(Dataset items)
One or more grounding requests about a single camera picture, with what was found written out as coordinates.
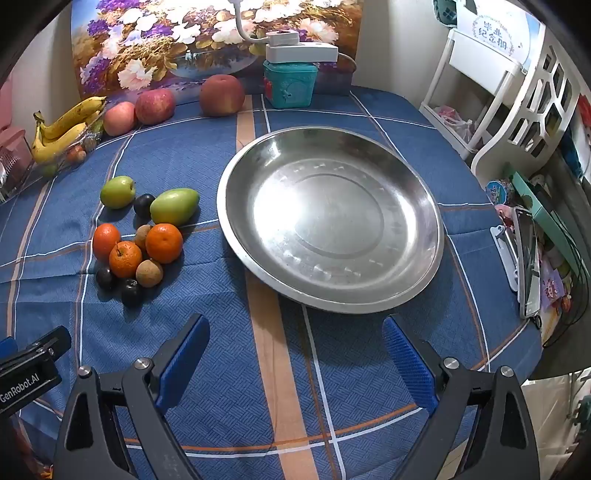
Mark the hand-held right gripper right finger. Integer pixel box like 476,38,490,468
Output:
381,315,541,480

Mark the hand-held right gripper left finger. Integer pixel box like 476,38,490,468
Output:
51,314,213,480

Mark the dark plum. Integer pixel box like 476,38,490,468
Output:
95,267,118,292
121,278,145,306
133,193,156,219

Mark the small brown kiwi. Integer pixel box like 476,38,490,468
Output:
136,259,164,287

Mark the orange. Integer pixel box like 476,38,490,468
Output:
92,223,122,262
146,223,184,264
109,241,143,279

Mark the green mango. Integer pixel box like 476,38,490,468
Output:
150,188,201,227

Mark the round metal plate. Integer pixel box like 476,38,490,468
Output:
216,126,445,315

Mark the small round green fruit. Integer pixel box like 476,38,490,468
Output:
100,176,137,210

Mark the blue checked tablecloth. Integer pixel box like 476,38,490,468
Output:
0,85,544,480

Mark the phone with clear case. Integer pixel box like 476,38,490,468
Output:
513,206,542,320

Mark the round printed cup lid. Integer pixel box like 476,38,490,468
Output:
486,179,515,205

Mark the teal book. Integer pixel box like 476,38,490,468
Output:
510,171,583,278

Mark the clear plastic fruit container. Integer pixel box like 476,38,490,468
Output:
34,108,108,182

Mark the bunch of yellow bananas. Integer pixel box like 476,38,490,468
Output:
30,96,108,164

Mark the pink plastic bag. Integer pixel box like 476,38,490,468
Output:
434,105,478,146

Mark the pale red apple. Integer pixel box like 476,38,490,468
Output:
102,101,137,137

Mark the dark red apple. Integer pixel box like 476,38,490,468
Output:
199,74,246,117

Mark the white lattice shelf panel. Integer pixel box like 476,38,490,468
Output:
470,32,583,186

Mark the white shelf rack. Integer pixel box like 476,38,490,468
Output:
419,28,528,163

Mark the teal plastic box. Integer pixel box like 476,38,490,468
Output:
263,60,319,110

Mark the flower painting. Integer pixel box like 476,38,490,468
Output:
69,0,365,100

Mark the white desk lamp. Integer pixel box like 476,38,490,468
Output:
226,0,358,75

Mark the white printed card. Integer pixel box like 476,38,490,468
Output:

- **What is being asked**: Copy every line of the data that holds the string "held".

- **Result of this task**:
Mark the hand-held right gripper right finger. Integer pixel box like 476,38,490,468
Mark the hand-held right gripper left finger. Integer pixel box like 476,38,490,468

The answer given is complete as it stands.